*THE DATA*:
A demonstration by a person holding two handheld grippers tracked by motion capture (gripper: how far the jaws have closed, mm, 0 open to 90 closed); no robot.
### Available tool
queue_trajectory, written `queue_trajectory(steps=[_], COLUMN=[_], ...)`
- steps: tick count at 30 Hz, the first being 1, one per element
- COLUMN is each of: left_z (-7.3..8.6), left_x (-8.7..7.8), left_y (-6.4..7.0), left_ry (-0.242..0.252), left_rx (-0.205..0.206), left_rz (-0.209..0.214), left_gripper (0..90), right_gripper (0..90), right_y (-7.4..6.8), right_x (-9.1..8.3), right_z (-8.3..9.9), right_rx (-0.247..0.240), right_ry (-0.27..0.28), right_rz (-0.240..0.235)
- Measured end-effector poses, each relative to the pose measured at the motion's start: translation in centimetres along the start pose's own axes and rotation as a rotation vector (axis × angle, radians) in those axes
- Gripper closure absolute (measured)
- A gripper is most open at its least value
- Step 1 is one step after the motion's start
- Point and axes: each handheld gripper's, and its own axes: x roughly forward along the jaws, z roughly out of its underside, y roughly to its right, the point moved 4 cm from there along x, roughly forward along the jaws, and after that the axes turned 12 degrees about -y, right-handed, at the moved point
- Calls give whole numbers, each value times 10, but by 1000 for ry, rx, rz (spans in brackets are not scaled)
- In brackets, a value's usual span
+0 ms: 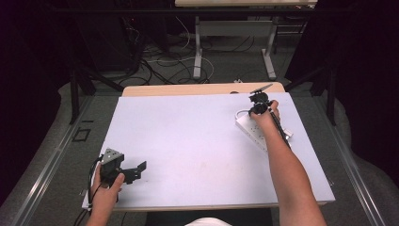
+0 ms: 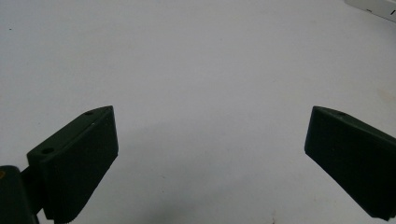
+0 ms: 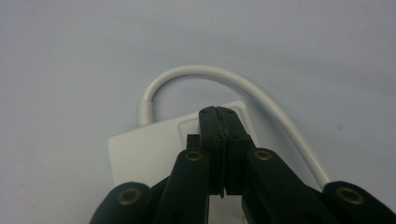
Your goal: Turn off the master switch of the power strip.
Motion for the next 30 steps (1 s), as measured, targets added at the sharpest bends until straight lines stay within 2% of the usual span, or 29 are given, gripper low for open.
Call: queue_trajectory(steps=[10,18,19,21,25,30], left_z=[-1,-1,-2,-2,-2,-2], left_x=[1,2,2,3,3,4], left_y=[1,1,2,2,2,2], left_ry=[-4,-4,1,-2,-6,-3], left_rx=[5,10,10,11,13,13], left_rz=[6,5,4,5,8,7], left_gripper=[28,28,28,28,28,28], right_gripper=[802,760,752,726,675,622], right_y=[2,2,3,3,3,4], right_x=[-8,-12,-12,-14,-15,-17], right_z=[-1,1,1,1,2,3], right_rx=[-13,-7,-20,-14,-10,-35], right_ry=[21,8,14,22,1,8], right_rz=[12,6,6,1,-3,1])
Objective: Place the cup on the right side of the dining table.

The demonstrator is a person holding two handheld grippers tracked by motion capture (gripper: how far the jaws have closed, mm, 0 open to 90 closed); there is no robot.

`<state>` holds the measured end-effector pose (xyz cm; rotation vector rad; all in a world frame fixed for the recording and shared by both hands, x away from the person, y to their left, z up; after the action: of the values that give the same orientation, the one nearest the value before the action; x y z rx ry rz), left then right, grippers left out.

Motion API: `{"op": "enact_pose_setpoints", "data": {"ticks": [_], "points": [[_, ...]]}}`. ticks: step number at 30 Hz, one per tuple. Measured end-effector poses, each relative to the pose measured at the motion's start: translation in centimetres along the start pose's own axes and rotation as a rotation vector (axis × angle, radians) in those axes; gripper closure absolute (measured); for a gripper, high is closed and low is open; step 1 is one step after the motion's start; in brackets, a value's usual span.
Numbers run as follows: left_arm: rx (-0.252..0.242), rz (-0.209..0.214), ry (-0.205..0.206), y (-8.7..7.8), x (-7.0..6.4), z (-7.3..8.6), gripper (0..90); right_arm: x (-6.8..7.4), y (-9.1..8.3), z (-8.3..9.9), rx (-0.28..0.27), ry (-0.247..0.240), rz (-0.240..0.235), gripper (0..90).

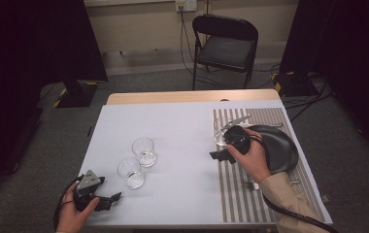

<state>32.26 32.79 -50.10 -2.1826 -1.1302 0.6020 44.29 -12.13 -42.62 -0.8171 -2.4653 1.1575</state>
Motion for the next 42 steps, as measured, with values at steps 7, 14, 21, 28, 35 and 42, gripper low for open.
{"op": "enact_pose_setpoints", "data": {"ticks": [7, 14, 21, 28, 35, 42], "points": [[0.0, 0.0, 0.0, 0.0, 0.0, 0.0, 8.6, 0.1, 0.1, 0.1, -0.002, 0.001, -0.01, 15.8], [0.0, 0.001, 0.0, 0.0, 0.0, 0.0, 8.6, 0.4, 0.3, 0.3, -0.002, -0.003, -0.021, 15.8], [0.0, 0.001, -0.001, 0.0, 0.0, 0.0, 8.5, 0.6, 0.4, 0.5, -0.002, 0.0, -0.022, 15.8], [0.0, 0.001, -0.001, 0.0, 0.0, 0.0, 8.6, 0.6, 0.4, 0.7, 0.0, 0.003, -0.029, 15.8], [0.0, 0.001, 0.0, 0.0, 0.0, 0.0, 8.5, 0.8, 0.5, 1.0, 0.003, 0.002, -0.039, 15.8], [0.0, 0.001, 0.0, 0.0, 0.0, 0.0, 8.6, 1.2, 0.6, 1.2, 0.001, -0.003, -0.045, 15.9]]}}
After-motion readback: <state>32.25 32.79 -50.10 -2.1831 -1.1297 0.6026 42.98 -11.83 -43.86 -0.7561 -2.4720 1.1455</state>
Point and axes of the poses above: each handheld gripper's, and its own axes: y roughly forward along the jaws, z roughly out of its underside, x roughly to its left, the point moved 3 cm from there along y, roughly forward along the jaws, and after that the axes turned 9 degrees about -y, right-handed, at the moved point
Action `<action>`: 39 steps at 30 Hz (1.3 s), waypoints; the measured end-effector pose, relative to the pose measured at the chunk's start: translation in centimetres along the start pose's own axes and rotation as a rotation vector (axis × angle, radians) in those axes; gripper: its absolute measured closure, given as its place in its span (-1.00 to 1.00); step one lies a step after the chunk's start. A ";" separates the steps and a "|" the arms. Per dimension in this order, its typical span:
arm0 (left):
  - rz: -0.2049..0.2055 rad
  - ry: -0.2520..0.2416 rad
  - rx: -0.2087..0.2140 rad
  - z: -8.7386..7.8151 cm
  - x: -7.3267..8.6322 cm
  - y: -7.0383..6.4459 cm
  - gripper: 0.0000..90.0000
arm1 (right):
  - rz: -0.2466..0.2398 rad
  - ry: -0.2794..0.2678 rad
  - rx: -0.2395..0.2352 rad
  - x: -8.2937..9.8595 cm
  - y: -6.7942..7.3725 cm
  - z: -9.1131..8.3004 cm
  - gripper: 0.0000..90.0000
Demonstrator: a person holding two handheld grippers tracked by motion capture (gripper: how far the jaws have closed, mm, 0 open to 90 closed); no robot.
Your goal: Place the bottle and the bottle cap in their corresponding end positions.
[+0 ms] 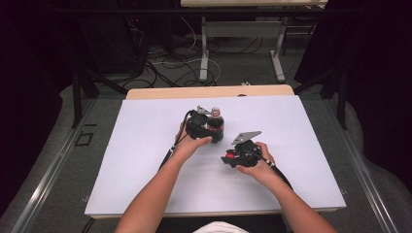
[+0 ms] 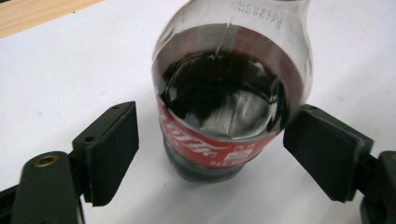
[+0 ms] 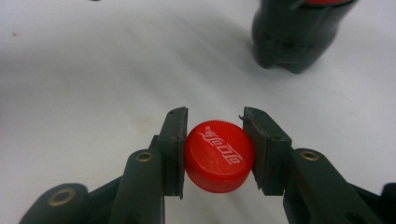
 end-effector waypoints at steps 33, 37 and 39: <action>-0.068 -0.021 0.009 -2.1 0.7 1.4 -0.97 | -0.086 0.025 -0.137 -0.2 2.9 4.1 -0.08; -0.067 -0.030 0.008 -2.4 0.7 1.6 -0.97 | -0.081 0.016 -0.127 -0.5 2.7 3.4 -0.16; -0.068 -0.034 0.017 -2.6 0.7 1.7 -0.97 | -0.081 -0.012 -0.125 -0.7 2.4 3.0 -0.17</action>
Point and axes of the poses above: each handheld gripper's, and its own axes: z roughly forward along the jaws, x roughly out of its underside, y roughly to its left, the point moved 3 cm from there along z, roughly forward along the jaws, and after that the axes turned 13 degrees about -x, right-handed, at the moved point
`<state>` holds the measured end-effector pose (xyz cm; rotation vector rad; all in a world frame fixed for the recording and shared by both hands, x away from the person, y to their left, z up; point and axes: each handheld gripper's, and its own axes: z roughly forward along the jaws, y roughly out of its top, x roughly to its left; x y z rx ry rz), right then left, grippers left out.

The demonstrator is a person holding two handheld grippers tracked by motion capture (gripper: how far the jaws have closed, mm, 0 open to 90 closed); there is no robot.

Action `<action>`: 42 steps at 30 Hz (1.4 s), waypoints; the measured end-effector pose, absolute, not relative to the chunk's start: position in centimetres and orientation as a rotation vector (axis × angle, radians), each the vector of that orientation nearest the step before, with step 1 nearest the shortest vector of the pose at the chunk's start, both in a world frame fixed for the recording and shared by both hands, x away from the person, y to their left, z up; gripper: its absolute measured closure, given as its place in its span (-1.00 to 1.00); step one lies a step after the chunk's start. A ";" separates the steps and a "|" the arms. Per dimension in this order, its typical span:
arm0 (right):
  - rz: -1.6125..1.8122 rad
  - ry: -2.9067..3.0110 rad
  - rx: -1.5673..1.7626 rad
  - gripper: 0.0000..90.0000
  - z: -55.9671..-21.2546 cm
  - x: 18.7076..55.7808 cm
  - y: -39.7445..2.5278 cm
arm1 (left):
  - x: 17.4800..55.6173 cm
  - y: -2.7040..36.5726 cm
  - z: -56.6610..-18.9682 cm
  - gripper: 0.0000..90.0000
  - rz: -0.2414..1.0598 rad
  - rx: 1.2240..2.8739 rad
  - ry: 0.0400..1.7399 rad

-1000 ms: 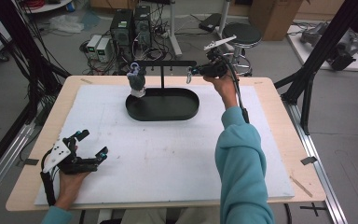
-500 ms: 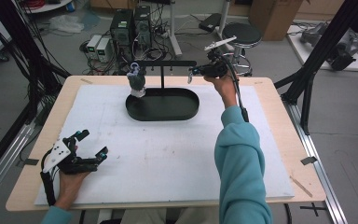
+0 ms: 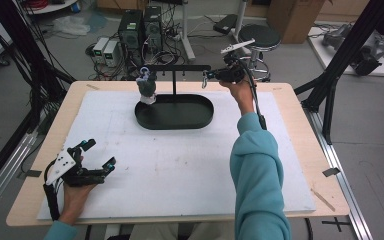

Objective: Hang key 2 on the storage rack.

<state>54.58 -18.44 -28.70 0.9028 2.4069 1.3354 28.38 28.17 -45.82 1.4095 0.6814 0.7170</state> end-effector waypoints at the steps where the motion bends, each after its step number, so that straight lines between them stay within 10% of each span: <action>1: 1.335 2.404 0.903 0.97 -28.8 54.7 -18.5 | 28.4 28.2 -45.8 -0.96 0.717 1.408 0.681; 42: 1.303 2.374 0.927 0.77 -30.0 56.0 -19.1 | 28.4 28.2 -45.8 -0.96 0.717 1.412 0.681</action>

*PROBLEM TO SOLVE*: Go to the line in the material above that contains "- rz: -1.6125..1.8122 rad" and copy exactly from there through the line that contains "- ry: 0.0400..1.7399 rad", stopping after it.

*EXERCISE SOLUTION*:
  - rz: -1.6125..1.8122 rad
  - ry: -2.9067..3.0110 rad
  - rx: -1.5673..1.7626 rad
  - gripper: 0.0000..90.0000
  - z: -55.9671..-21.2546 cm
  - x: 18.7076..55.7808 cm
  - y: -39.7445..2.5278 cm
arm1 (left):
  - x: 17.4800..55.6173 cm
  - y: -2.7040..36.5726 cm
  - z: -56.6610..-18.9682 cm
  - gripper: 0.0000..90.0000
  - rz: -0.2414..1.0598 rad
  - rx: 1.2240..2.8739 rad
  - ry: 0.0400..1.7399 rad

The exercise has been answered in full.